Per due anni Biasiucci, uno dei migliori fotografi italiani contemporanei, dallo stile rigoroso e appartato, ha animato quello che è stato chiamato il “Laboratorio irregolare”: con lui, pungolati e stimolati a riflettere sul proprio modo di fare fotografia, otto nuovi artisti, Ilaria Abbiento, Fulvio Ambrosio, Chiara Arturo, Giuliana Calomino, Cristina Cusani, Susy D’Urzo, Luigi Grassi e Claudia Mozzillo.

Biasiucci nel laboratorio ha seguito un metodo di lavoro ispirato al suo maestro, Antonio Neiwiller, protagonista del teatro napoletano precocemente scomparso, alla cui scuola si sono formati nomi come Mario Martone e Toni Servillo. “Gli attori ripetevano la stessa azione per un lasso di tempo notevole, rendendola sempre più scarna ed essenziale. Allo stesso modo gli otto fotografi, una volta scelto il proprio soggetto, ci ritornavano sopra, fino a ottenere un risultato ugualmente scarno ed essenziale. Nel laboratorio – continua Biasiucci – l’approfondimento è un presupposto fondamentale. Rifai il tuo lavoro, lo rimetti continuamente in discussione. Il laboratorio non produce necessariamente degli artisti, ma produce una fotografia che non mente”.

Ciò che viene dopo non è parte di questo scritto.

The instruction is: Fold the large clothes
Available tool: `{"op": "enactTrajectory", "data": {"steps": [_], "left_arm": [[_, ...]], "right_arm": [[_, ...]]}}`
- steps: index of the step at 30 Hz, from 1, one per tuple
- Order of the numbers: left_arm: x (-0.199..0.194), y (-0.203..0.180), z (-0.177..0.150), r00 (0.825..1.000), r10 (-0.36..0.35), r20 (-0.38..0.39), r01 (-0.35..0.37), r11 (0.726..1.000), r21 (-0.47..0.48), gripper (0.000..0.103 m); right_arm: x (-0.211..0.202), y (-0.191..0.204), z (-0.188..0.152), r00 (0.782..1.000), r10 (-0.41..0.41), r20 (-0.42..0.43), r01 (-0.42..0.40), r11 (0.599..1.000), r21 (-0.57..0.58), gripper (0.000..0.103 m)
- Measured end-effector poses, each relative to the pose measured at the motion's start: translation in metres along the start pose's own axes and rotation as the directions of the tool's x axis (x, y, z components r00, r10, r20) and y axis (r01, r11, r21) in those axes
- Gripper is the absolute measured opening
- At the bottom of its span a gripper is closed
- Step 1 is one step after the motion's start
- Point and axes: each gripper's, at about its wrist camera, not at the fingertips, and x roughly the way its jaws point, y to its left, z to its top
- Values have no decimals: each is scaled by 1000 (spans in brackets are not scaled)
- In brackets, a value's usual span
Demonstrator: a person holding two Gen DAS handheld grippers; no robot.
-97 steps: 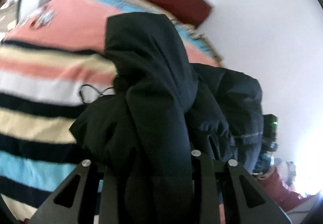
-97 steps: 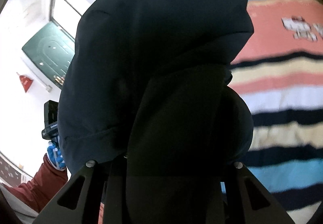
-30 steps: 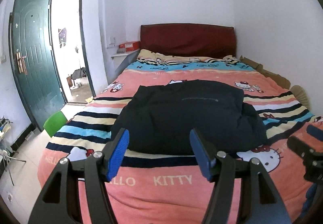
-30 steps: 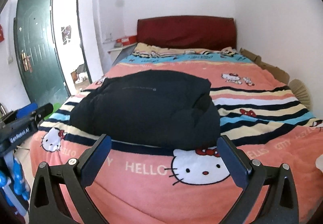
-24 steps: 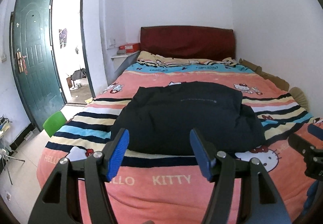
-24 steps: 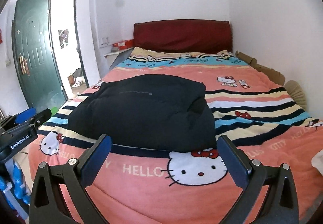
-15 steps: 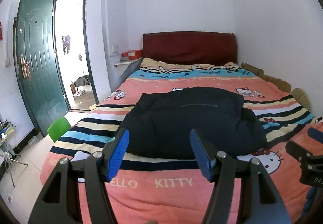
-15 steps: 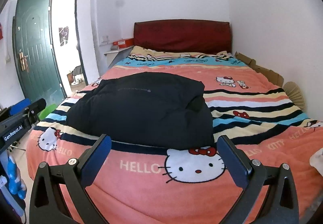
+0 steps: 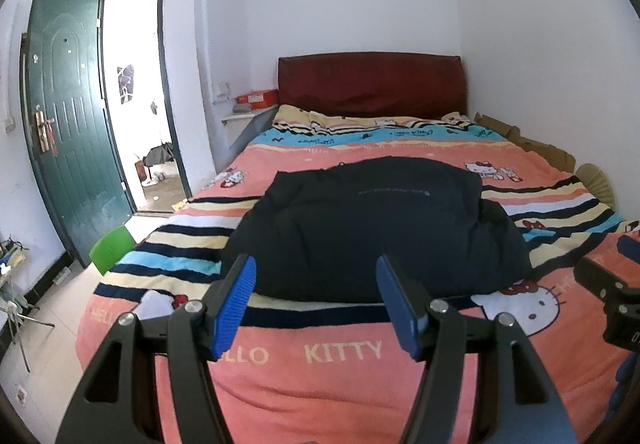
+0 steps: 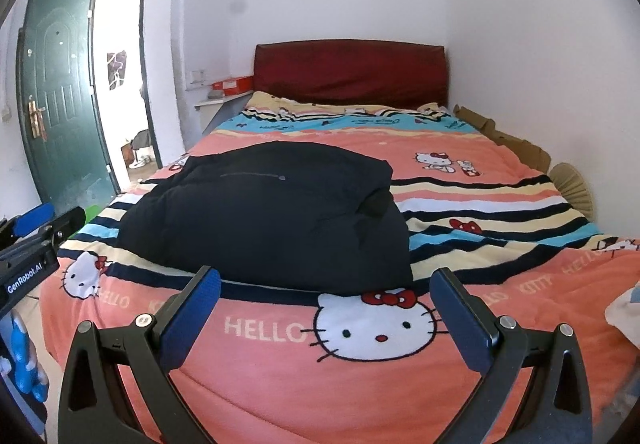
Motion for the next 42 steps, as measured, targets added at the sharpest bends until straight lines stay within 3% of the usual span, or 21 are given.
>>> {"op": "enactTrajectory", "data": {"steps": [42], "left_arm": [[25, 9, -20, 998, 2, -65, -2, 1000, -1, 61]], "right_arm": [[16, -7, -11, 998, -55, -28, 55, 998, -6, 103]]}}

Il risultato è questa mostra, finanziata in gran parte da un crowdfunding di enorme successo, con dodicimila euro raccolti in poco più di un mese. “Epifanie” è più precisamente un’installazione: non immagini esposte alle pareti, ma otto volumi chiusi, depositati su un lungo tavolo, unico punto illuminato in una sala immersa nell’oscurità: “C’è una messinscena in qualche modo teatrale. Abbiamo portato idealmente al Castel dell’Ovo il tavolo che è stato protagonista dei nostri incontri al mio studio. Quando entri, la sala appare nuda, con questo tavolo di 15 metri – progettato dall’architetto Giovanni Francesco Frascino – su cui sono poggiati gli otto volumi. Il visitatore deve compiere questo gesto di aprire ogni portofolio, vederlo e poi richiuderlo”.

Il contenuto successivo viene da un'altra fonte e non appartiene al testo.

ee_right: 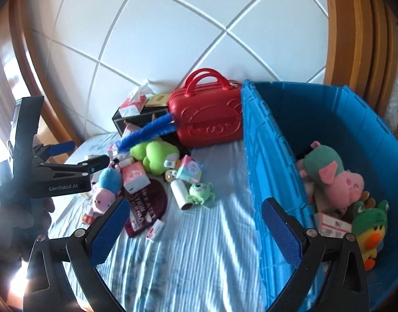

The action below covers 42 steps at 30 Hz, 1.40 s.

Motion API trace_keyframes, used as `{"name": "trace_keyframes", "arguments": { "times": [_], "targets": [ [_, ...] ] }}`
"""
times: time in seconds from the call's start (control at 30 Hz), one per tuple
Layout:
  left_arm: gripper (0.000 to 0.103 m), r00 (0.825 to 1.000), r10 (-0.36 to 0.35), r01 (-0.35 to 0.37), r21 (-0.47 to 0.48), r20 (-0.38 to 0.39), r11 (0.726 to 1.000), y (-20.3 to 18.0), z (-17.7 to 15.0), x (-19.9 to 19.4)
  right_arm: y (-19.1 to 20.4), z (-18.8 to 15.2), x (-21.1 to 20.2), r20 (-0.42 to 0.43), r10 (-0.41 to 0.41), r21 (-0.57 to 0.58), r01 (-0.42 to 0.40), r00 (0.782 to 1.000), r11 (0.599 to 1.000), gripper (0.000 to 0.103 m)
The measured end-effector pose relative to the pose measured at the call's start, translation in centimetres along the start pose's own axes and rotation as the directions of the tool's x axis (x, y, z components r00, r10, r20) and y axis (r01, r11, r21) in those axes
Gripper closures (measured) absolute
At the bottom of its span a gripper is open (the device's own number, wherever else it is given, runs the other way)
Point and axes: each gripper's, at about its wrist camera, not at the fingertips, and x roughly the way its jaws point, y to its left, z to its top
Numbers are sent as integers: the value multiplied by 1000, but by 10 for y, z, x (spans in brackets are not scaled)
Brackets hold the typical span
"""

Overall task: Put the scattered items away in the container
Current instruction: 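Withdraw both grippers from the bin back toward the pile, then grasp the blue-and-pink pig plush with the left gripper while the right grasps the red-white eye ointment box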

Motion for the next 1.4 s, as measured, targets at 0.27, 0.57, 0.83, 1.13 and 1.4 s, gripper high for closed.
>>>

Tutto all’insegna dell’essenzialità, caratteristica del percorso artistico di Biasiucci: la sua fotografia prende oggetti quotidiani e li scarnifica, immergendoli in un bianco e nero incredibilmente saturo, per ottenerne segni astratti e simbolici. Un modus operandi attraversato da una grande ansia di semplificazione, che sfronda le immagini da tutto ciò che non è necessario, per mostrarle nella loro ricchezza di senso e forza evocativa.

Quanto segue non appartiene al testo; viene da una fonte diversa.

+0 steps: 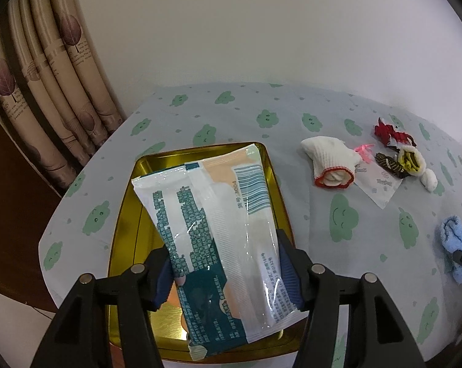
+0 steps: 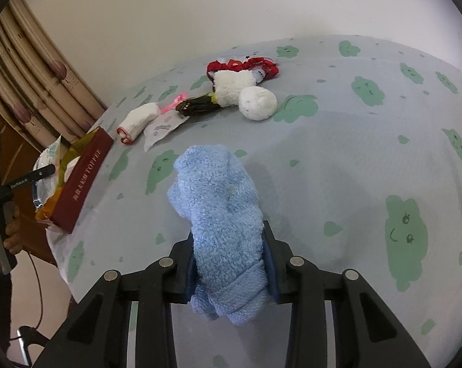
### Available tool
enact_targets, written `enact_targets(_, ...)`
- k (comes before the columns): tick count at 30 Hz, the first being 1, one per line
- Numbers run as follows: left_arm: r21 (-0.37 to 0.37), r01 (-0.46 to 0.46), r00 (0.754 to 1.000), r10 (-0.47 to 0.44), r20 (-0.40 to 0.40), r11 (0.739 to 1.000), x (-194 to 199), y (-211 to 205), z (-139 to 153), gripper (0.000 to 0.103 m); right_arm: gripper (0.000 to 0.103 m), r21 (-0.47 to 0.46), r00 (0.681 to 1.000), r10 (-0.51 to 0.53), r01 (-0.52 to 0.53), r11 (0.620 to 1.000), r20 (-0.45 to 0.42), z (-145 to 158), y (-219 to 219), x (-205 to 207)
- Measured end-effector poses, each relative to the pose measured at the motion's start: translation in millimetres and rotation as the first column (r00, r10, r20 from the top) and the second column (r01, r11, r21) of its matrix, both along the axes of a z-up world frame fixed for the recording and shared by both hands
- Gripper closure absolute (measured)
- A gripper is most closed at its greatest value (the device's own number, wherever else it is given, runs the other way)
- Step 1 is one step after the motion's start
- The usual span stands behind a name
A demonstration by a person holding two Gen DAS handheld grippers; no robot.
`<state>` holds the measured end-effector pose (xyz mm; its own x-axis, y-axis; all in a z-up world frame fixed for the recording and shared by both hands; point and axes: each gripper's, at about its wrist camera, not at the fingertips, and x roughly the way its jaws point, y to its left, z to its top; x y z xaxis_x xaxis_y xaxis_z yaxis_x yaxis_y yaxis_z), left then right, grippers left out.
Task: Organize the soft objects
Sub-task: 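Carry the wet-wipes packet to the gold tin and release it with the left tool, then carry the blue towel over the gold tin and release it with the right tool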
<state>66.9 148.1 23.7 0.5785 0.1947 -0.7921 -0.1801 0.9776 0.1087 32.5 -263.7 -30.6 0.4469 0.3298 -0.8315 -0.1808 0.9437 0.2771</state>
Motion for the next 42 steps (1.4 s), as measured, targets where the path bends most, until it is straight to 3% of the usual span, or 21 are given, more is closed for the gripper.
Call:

“Quando prendo un soggetto circoscritto come il pane, parto dal presupposto che per realizzarlo sono necessari la terra, l’aria, l’acqua e il fuoco, e così lo innalzo, per far sì che possa parlare della creazione. Il pane diventa un monolito, un pianeta: l’immagine diventa più scarna e si apre allo spettatore. Sembra un’immagine complessa da decifrare, in realtà è perfettamente libera”. La mostra è visibile fino al 2 giugno, il catalogo è pubblicato da Peliti Associati, curato da Biasiucci e Antonello Scotti, con testi di Chiara Pirozzi.